◆ **ACTIVITY**
From the first line to the last, copy the listing exactly and omit the images.
### SUPPLIED INFORMATION
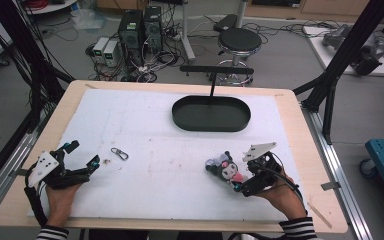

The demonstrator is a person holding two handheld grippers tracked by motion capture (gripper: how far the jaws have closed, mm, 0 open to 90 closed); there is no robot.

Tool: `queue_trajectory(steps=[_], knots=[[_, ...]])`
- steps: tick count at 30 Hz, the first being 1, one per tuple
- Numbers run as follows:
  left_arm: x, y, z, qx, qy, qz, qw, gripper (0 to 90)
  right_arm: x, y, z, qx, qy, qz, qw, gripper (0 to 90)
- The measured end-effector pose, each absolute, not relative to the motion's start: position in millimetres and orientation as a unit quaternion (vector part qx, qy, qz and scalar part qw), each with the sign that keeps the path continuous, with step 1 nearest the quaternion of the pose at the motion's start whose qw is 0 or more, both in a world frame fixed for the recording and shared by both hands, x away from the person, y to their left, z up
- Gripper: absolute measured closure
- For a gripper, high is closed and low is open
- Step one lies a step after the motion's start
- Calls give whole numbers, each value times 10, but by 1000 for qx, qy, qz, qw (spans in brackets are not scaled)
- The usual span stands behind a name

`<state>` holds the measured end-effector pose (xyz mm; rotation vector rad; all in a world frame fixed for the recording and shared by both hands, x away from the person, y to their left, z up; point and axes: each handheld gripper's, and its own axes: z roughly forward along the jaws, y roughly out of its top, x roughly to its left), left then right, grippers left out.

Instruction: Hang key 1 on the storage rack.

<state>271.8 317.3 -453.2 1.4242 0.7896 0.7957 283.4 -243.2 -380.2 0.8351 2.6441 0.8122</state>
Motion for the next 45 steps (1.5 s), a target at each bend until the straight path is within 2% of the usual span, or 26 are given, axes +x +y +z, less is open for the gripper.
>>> queue_trajectory(steps=[18,29,30,32,39,43,45], knots=[[2717,3173,-4531,620,342,346,615,81,2859,-2295,-3989,297,921,227,106,33],[2717,3173,-4531,620,342,346,615,81,2877,-2248,-4029,307,923,214,87,65],[2717,3173,-4531,620,342,346,615,81,2876,-2243,-4033,307,924,213,85,87],[2717,3173,-4531,620,342,346,616,81,2873,-2238,-4031,297,928,208,80,187],[2717,3173,-4531,620,342,346,616,81,2879,-2239,-4033,302,927,213,71,268],[2717,3173,-4531,620,342,346,616,81,2894,-2261,-4027,322,920,213,66,375],[2717,3171,-4531,620,342,346,616,81,2905,-2271,-4035,330,919,207,63,400]])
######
◆ **RESPONSE TO THIS EXERCISE**
The demonstrator is a person holding two handheld grippers tracked by motion capture (gripper: how far the jaws have closed, mm, 0 open to 90 closed); there is no robot.

Tool: `queue_trajectory(steps=[_], knots=[[_, ...]])`
- steps: tick count at 30 Hz, the first being 1, one per tuple
- Numbers run as follows:
  left_arm: x, y, z, qx, qy, qz, qw, gripper (0 to 90)
  right_arm: x, y, z, qx, qy, qz, qw, gripper (0 to 90)
- The measured end-effector pose, each absolute, not relative to the motion's start: position in millimetres and orientation as a unit quaternion (vector part qx, qy, qz and scalar part qw), each with the sign that keeps the path continuous, with step 1 nearest the quaternion of the pose at the motion's start whose qw is 0 or more, both in a world frame fixed for the recording and shared by both hands, x away from the person, y to their left, z up
- Gripper: absolute measured closure
- For a gripper, high is closed and low is open
- Step one lies a step after the motion's start
- Calls give whole numbers, each value times 10, but by 1000 for qx, qy, qz, qw (spans in brackets are not scaled)
- The usual span stands behind a name

`<state>` holds the measured end-effector pose (xyz mm; rotation vector rad; all in a world frame fixed for the recording and shared by both hands, x away from the person, y to their left, z up; point and axes: each handheld gripper's, and its own axes: z roughly forward along the jaws, y roughly out of its top, x roughly to its left), left then right, grippers left out.

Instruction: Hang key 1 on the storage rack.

<state>271.8 317.3 -453.2 1.4242 0.7896 0.7957 283.4 -243.2 -380.2 0.8351 2.6441 0.8122</state>
Motion for the next 45 steps (1.5 s), a target at each bend until the straight path is within 2% of the usual span, or 26 are given, axes +x +y +z, less is open for the gripper.
>>> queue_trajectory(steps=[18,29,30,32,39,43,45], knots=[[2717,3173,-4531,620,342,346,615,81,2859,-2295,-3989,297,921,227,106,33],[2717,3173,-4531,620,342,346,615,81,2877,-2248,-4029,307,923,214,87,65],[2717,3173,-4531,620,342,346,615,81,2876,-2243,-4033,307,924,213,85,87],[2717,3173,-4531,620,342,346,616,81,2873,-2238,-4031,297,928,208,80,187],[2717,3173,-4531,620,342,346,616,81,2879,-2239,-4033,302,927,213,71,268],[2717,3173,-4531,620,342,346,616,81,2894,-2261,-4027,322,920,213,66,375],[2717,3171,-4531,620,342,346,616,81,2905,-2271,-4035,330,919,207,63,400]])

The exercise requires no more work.